> [WHAT THIS TASK INVOLVES]: Your answer must consist of the lines running from the one that holds "Pop quiz! Look at the image and find the brick" to the end of the data, copied exactly.
——
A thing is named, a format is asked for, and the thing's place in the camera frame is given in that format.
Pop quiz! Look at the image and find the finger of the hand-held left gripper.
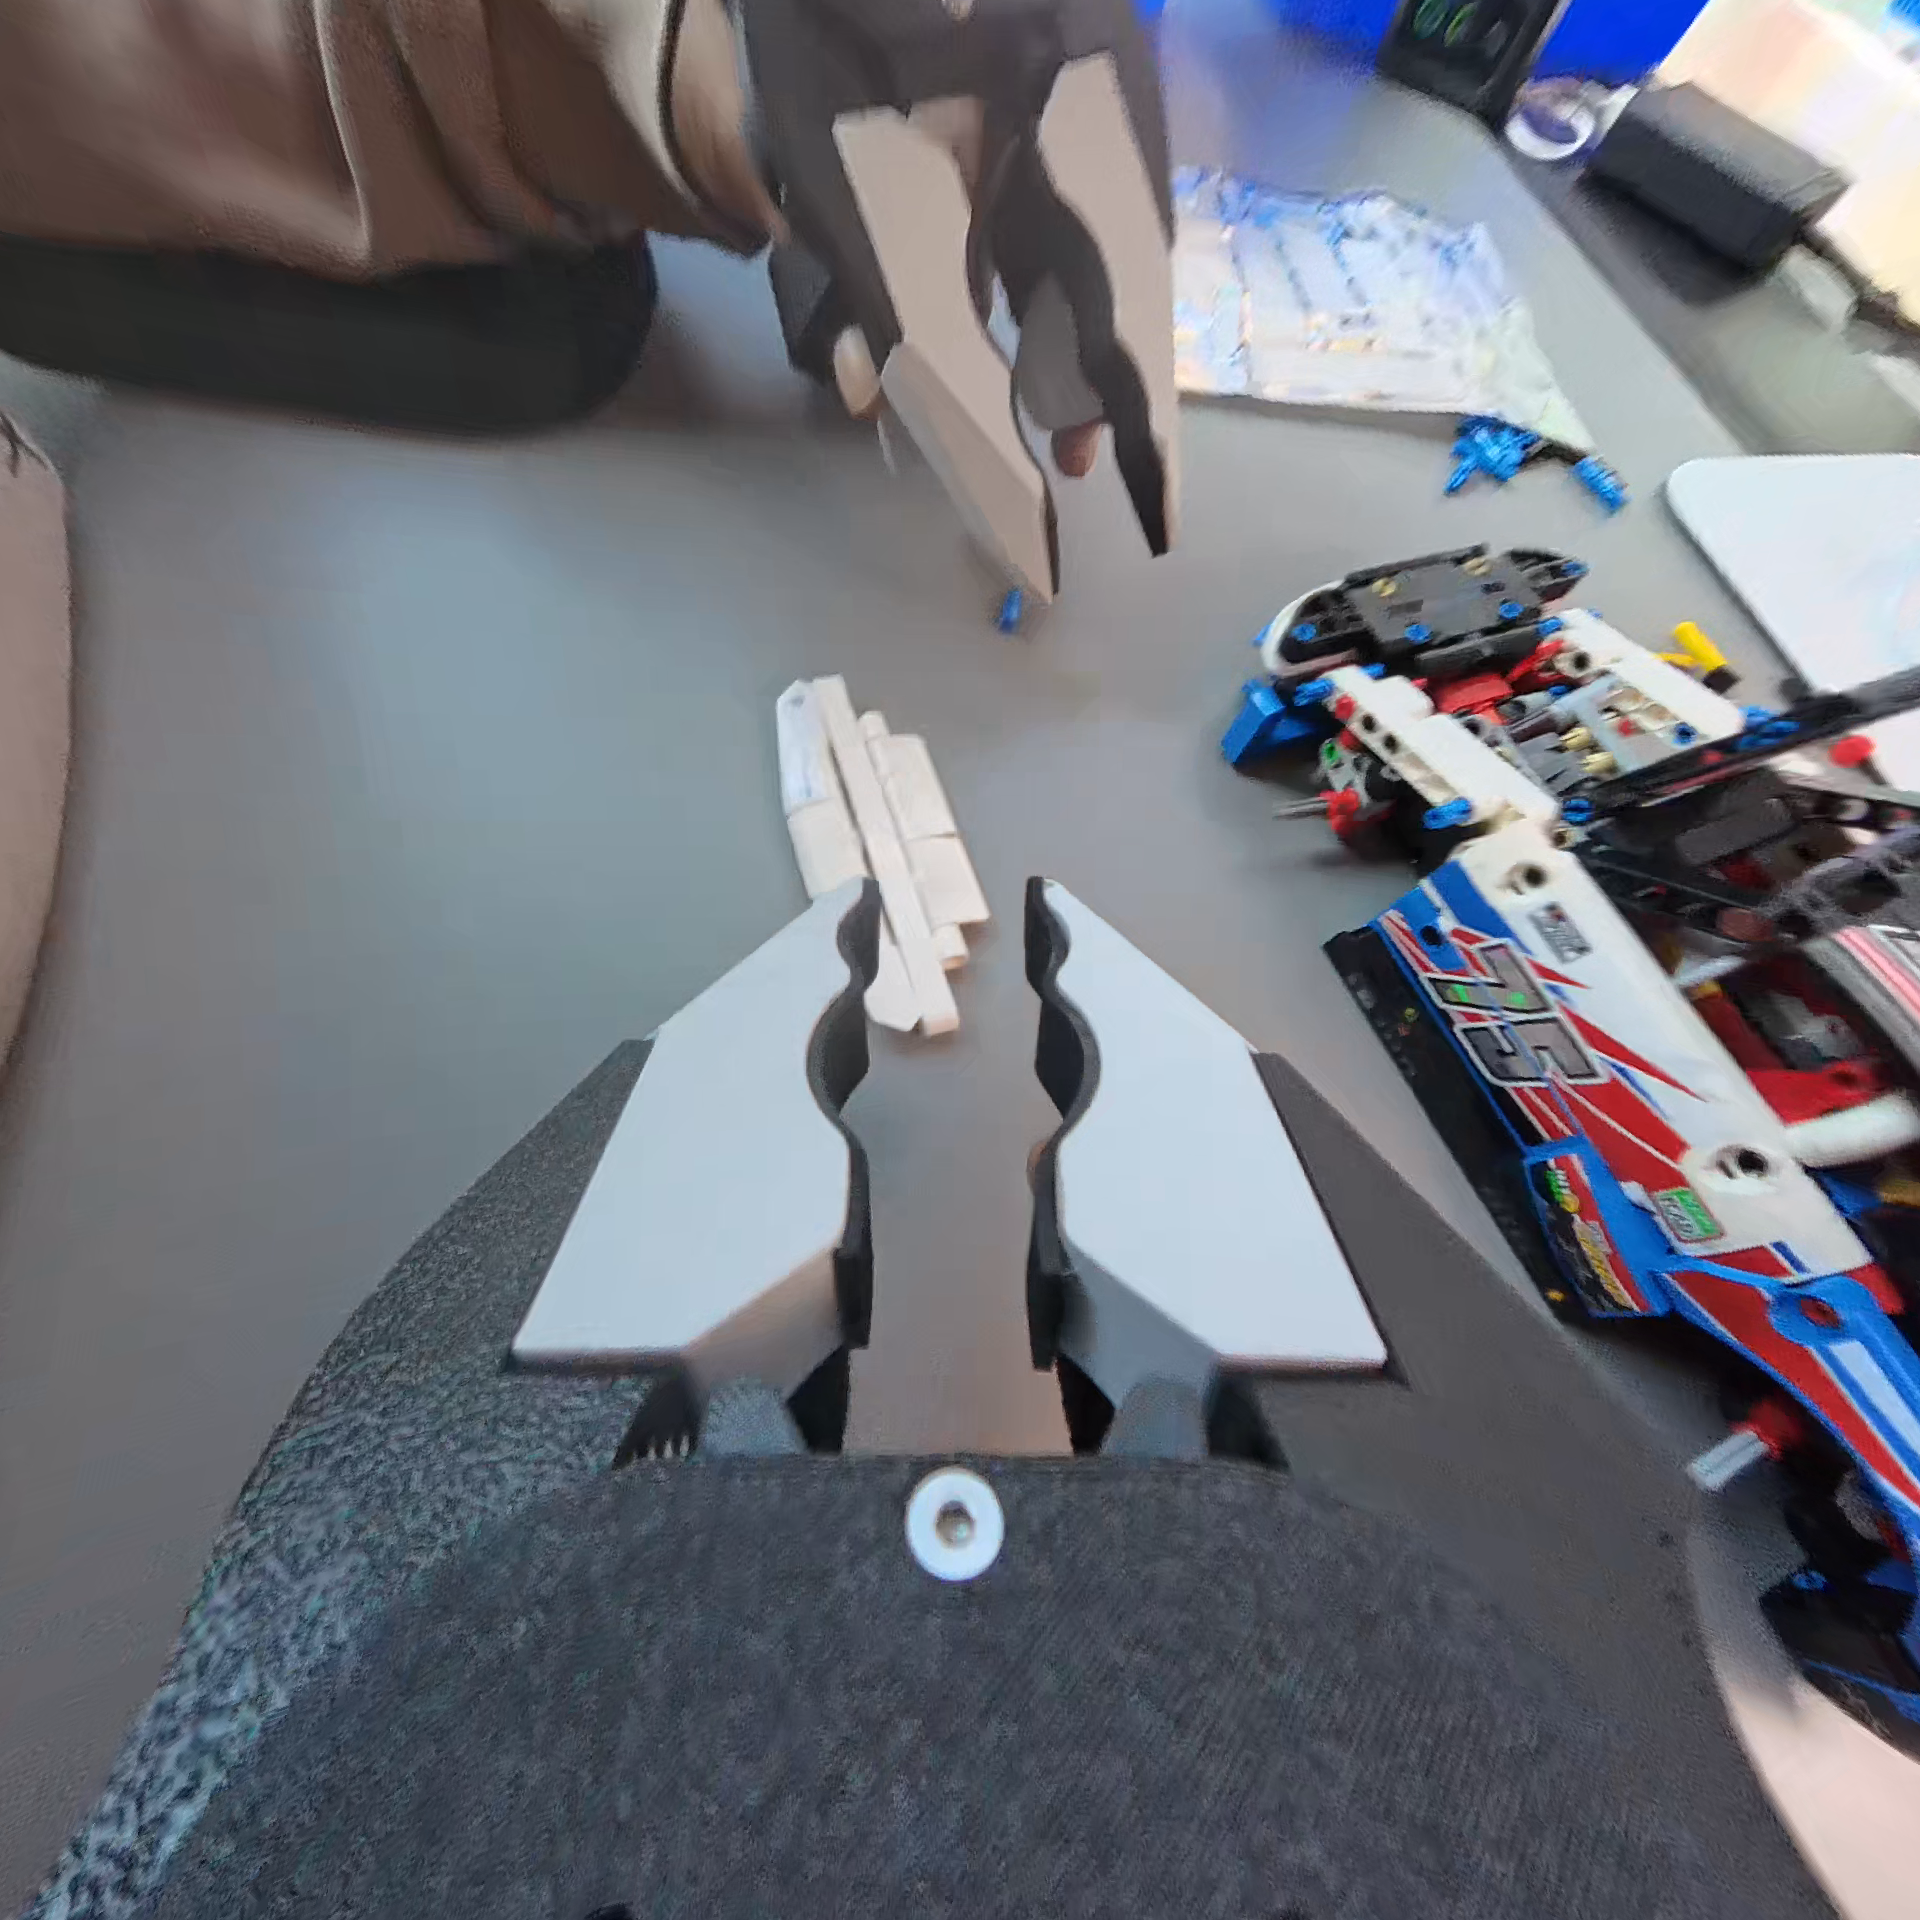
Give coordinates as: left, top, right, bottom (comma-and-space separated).
975, 55, 1194, 561
824, 99, 1063, 605

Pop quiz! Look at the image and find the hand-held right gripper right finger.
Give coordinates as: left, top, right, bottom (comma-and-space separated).
1024, 878, 1390, 1459

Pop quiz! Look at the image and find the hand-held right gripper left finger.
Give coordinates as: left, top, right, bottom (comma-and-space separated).
512, 878, 888, 1459

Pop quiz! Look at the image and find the white brick assembly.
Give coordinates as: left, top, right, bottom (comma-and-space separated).
773, 678, 986, 1043

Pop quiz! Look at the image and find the person's left hand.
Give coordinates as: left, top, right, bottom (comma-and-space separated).
1014, 277, 1110, 485

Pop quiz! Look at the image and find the clear plastic parts bag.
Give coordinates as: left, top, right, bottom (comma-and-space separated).
1167, 166, 1592, 451

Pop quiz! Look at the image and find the black device with green print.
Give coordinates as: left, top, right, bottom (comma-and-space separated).
1379, 0, 1569, 118

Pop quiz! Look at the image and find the clear round container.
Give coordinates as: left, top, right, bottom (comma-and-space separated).
1502, 72, 1618, 166

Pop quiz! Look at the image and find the brick toy race car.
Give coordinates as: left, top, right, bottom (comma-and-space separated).
1222, 547, 1920, 1729

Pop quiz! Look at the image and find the blue brick connector cluster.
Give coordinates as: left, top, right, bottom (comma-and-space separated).
1440, 420, 1549, 501

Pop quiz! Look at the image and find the blue object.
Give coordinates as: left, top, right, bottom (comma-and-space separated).
1271, 0, 1715, 82

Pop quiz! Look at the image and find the black power adapter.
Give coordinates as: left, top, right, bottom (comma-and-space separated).
1588, 82, 1850, 277

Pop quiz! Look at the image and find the white flat board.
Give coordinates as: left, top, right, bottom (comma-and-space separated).
1667, 451, 1920, 735

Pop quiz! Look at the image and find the person's brown garment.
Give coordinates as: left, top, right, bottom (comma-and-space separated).
0, 420, 77, 1063
——
> [TASK ANSWER]:
Pop quiz! Look at the image and find the brick toy race car.
Give coordinates as: left, top, right, bottom (comma-and-space separated).
1222, 547, 1920, 1729

Pop quiz! Look at the image and find the blue brick connector cluster.
Give coordinates as: left, top, right, bottom (comma-and-space separated).
1440, 420, 1549, 501

Pop quiz! Look at the image and find the blue object.
Give coordinates as: left, top, right, bottom (comma-and-space separated).
1271, 0, 1715, 82

Pop quiz! Look at the image and find the black power adapter.
Give coordinates as: left, top, right, bottom (comma-and-space separated).
1588, 82, 1850, 277

Pop quiz! Look at the image and find the white flat board.
Give coordinates as: left, top, right, bottom (comma-and-space separated).
1667, 451, 1920, 735

Pop quiz! Look at the image and find the person's brown garment.
Give coordinates as: left, top, right, bottom (comma-and-space separated).
0, 420, 77, 1063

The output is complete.